» **Problem**: Give back the line below containing "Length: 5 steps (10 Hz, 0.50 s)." and every later line, exactly.

» **Exercise inputs**:
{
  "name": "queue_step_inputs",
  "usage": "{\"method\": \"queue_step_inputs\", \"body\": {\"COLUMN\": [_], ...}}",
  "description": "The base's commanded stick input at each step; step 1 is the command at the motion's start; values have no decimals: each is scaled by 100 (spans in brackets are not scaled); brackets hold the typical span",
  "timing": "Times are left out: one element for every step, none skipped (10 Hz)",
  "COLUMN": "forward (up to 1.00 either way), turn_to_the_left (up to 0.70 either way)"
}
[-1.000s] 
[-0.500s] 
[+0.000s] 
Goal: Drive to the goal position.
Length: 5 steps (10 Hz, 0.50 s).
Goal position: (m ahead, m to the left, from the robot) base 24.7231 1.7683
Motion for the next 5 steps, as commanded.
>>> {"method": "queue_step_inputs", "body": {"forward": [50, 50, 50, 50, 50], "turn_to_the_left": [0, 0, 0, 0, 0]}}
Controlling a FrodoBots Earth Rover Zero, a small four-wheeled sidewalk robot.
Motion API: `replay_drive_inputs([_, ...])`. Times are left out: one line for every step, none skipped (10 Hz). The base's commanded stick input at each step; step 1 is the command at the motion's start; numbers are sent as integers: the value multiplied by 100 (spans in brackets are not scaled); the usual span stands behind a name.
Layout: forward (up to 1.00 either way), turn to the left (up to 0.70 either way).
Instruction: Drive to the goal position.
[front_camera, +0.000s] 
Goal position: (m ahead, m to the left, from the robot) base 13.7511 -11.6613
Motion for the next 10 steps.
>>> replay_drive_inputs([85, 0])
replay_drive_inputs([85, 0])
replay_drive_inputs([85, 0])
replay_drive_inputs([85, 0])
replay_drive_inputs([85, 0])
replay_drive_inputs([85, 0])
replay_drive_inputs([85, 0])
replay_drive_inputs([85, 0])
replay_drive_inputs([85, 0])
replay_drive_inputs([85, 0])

» **Response to this exercise**:
Length: 5 steps (10 Hz, 0.50 s).
Goal position: (m ahead, m to the left, from the robot) base 24.7231 1.7683
Motion for the next 5 steps, as commanded.
>>> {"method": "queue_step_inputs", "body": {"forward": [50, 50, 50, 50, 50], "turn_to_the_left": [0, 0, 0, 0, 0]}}
Controlling a FrodoBots Earth Rover Zero, a small four-wheeled sidewalk robot.
Motion API: `replay_drive_inputs([_, ...])`. Times are left out: one line for every step, none skipped (10 Hz). The base's commanded stick input at each step; step 1 is the command at the motion's start; numbers are sent as integers: the value multiplied by 100 (spans in brackets are not scaled); the usual span stands behind a name.
Layout: forward (up to 1.00 either way), turn to the left (up to 0.70 either way).
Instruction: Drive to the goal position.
[front_camera, +0.000s] 
Goal position: (m ahead, m to the left, from the robot) base 13.7511 -11.6613
Motion for the next 10 steps.
>>> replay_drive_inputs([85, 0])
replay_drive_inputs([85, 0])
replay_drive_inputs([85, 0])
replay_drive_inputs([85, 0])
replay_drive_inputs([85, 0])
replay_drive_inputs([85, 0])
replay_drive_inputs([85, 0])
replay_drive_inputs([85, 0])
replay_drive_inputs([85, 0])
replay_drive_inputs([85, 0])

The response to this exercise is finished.